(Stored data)
((
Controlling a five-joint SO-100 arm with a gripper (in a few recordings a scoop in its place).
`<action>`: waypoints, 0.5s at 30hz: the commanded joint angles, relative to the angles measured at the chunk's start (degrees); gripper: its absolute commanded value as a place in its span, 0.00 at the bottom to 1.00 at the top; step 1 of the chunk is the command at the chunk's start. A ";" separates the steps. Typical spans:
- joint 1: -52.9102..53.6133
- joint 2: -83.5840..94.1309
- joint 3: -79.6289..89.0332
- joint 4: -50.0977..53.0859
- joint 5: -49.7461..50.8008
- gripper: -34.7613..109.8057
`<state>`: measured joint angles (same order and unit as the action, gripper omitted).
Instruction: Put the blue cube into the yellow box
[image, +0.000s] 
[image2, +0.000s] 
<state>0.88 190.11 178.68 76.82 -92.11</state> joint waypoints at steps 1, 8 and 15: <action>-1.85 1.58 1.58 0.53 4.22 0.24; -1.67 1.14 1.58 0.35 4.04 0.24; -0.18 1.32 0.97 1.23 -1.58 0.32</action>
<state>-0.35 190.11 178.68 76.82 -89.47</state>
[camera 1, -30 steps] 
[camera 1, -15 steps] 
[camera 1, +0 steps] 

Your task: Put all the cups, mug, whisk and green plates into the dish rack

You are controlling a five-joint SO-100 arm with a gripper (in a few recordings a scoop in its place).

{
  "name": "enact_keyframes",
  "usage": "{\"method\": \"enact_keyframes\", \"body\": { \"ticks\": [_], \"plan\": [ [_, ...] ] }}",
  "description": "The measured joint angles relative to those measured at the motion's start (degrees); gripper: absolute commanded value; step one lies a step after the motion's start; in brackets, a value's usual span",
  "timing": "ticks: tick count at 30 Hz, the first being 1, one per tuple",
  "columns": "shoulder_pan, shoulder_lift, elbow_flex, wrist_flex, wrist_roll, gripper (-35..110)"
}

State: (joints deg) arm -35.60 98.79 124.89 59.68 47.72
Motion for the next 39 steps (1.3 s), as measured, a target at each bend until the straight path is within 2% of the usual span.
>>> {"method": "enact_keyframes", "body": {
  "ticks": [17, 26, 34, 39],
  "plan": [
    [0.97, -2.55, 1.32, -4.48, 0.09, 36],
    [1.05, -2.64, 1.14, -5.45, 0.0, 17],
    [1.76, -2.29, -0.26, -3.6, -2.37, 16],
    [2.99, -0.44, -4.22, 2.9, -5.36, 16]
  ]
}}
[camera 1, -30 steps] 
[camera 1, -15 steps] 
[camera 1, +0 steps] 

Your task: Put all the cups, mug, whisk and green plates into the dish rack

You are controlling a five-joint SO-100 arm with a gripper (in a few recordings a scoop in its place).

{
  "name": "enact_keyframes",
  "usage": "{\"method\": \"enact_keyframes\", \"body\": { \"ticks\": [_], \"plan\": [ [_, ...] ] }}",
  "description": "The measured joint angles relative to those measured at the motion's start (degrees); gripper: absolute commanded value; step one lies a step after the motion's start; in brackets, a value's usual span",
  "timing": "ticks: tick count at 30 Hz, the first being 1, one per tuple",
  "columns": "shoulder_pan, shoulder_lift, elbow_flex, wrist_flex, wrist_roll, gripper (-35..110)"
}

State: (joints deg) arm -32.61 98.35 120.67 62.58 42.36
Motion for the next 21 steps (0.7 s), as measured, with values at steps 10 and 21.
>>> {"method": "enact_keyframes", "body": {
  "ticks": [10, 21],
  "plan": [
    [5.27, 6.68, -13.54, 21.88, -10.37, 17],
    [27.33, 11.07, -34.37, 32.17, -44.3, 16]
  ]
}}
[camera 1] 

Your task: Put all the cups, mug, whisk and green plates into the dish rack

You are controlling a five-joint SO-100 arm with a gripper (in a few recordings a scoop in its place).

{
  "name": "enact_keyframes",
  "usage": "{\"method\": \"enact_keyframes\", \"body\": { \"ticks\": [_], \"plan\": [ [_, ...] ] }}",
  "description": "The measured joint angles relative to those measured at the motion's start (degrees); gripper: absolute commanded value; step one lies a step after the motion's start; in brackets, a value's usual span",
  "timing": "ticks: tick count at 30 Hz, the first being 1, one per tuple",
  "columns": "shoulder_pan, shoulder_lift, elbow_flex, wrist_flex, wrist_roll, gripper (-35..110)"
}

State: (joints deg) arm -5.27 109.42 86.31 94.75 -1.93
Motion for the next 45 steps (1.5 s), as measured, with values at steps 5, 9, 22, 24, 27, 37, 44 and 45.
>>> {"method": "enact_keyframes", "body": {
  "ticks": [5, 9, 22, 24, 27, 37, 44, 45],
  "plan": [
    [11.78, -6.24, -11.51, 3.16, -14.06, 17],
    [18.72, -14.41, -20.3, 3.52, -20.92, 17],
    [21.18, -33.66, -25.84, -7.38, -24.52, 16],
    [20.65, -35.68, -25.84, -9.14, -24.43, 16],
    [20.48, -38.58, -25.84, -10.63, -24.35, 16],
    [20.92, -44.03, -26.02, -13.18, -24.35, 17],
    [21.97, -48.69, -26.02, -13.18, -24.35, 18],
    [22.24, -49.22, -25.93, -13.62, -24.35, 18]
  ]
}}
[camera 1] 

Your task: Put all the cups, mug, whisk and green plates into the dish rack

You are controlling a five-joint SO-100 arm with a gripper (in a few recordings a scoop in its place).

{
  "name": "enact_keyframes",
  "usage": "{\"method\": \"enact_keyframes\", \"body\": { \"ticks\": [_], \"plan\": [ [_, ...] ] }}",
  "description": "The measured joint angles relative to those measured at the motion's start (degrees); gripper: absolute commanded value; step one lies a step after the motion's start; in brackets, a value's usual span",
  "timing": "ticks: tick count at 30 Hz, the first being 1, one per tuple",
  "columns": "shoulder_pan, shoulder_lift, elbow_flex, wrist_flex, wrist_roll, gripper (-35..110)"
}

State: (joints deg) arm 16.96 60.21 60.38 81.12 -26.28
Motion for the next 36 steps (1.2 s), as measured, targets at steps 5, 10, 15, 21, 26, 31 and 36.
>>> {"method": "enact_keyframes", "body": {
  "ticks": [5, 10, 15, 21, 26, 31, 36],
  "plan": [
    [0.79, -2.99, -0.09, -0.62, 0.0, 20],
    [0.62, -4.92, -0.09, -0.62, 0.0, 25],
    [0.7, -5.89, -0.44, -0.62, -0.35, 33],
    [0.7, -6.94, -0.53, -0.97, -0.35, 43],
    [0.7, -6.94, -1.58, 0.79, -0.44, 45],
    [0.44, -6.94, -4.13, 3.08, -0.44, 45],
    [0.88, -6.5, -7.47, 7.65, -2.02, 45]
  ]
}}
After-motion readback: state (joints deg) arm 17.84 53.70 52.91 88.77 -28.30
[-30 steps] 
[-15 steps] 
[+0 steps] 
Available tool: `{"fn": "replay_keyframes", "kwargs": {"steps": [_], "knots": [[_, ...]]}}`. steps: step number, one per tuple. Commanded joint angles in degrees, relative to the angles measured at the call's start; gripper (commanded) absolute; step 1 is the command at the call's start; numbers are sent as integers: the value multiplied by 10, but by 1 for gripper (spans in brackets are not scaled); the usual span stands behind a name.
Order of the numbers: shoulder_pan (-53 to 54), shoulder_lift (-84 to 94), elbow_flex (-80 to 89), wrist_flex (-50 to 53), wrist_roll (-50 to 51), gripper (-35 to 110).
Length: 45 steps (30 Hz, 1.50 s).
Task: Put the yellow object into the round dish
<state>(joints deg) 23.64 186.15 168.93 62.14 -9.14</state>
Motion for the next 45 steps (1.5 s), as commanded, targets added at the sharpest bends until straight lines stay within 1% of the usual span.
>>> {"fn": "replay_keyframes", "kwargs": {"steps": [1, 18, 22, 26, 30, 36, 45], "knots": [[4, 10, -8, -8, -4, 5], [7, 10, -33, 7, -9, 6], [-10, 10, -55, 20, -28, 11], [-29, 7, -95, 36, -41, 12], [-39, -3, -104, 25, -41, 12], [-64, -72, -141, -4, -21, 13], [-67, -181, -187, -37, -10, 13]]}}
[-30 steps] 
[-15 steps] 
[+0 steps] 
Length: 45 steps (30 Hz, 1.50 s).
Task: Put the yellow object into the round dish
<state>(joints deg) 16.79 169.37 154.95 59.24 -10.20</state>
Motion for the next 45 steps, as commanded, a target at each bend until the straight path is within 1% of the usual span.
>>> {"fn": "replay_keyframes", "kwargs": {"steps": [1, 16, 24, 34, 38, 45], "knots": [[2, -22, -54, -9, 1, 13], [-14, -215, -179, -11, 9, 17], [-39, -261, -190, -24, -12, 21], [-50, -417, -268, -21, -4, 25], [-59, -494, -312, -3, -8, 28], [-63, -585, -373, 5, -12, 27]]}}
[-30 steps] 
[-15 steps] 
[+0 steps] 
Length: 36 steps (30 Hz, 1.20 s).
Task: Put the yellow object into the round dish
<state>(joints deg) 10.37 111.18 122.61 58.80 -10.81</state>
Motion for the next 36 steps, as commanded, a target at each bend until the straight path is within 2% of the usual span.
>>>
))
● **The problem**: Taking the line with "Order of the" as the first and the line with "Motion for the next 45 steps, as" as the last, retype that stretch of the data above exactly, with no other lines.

● **Answer box**:
Order of the numbers: shoulder_pan (-53 to 54), shoulder_lift (-84 to 94), elbow_flex (-80 to 89), wrist_flex (-50 to 53), wrist_roll (-50 to 51), gripper (-35 to 110).
Length: 45 steps (30 Hz, 1.50 s).
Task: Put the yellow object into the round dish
<state>(joints deg) 23.64 186.15 168.93 62.14 -9.14</state>
Motion for the next 45 steps (1.5 s), as commanded, targets added at the sharpest bends until straight lines stay within 1% of the usual span.
>>> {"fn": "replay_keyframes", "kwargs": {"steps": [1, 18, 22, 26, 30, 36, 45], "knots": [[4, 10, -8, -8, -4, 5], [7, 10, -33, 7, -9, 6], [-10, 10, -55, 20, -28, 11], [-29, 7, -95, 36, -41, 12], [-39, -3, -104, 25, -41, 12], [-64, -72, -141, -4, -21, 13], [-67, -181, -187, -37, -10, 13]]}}
[-30 steps] 
[-15 steps] 
[+0 steps] 
Length: 45 steps (30 Hz, 1.50 s).
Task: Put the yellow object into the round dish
<state>(joints deg) 16.79 169.37 154.95 59.24 -10.20</state>
Motion for the next 45 steps, as commanded, a target at each bend until the straight path is within 1% of the usual span.

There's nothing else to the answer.